GAM – la Galleria civica di arte moderna e contemporanea – è il più antico museo di arte moderna in Italia. Dall’apertura al pubblico nel 1863 numerosi capolavori sono stati aggiunti alle sue collezioni nel tempo. Allo stato attuale, le collezioni GAM comprendono oltre 47.000 opere, che vanno da dipinti e sculture a installazioni e arte fotografica, oltre a una ricca collezione di disegni e incisioni, e una delle più grandi collezioni di film e video dell’artista in Europa.

Sulla base di questo patrimonio, GAM continua ad attuare il suo originale impegno nella ricerca contemporanea collegando costantemente le sue opere storiche al dibattito culturale di oggi e garantendo che il programma espositivo sia strettamente correlato con le collezioni. Le opere delle collezioni sono esposte in raggruppamenti tematici che cambiano nel tempo, garantendo che i visitatori vedano sempre le collezioni da una nuova prospettiva e possano fare una nuova analisi dei capolavori della Galleria.

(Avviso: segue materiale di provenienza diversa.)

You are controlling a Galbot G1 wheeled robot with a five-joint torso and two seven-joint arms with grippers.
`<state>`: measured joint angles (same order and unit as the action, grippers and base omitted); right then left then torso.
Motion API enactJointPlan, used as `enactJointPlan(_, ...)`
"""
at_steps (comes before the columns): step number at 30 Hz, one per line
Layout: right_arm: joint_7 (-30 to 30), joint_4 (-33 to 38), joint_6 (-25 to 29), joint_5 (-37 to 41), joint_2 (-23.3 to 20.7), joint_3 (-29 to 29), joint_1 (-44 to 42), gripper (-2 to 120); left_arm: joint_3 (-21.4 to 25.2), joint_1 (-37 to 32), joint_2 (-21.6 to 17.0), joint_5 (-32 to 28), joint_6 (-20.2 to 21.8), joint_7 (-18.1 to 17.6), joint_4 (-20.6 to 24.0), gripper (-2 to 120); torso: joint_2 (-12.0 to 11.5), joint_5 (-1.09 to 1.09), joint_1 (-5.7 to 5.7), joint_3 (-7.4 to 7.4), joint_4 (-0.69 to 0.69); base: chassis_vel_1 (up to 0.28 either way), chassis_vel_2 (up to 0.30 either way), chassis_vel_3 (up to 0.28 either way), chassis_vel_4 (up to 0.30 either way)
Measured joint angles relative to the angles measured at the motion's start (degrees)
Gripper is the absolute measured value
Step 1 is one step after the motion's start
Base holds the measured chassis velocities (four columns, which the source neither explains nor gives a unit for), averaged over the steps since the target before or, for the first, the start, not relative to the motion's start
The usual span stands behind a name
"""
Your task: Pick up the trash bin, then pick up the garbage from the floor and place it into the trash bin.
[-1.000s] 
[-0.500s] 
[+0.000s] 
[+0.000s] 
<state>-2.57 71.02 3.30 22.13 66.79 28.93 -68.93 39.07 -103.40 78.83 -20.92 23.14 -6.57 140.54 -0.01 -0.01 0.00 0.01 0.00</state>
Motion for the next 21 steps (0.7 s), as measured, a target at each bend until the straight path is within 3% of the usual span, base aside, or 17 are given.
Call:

Opere sia dei principali artisti italiani del diciannovesimo secolo, come Fontanesi, Fattori, Pellizza da Volpedo e Medardo Rosso, sia dei maestri del XX secolo, tra cui Morandi, Casorati, Martini e De Pisis, hanno riacquistato la loro capacità di parlare al presente, e di mettere in mostra tutta la loro complessità alla pari con le opere delle storiche avanguardie internazionali, esempi eccezionali dei quali sono presenti anche nella collezione: da Max Ernst a Paul Klee e Picabia, nonché opere della nuova avant del dopoguerra -garde movimenti, con una delle più grandi collezioni di Arte Povera – tra cui opere di Paolini, Boetti, Anselmo, Zorio, Penone e Pistoletto – ma anche l’attuale produzione artistica a cui GAM dedica ampio spazio espositivo.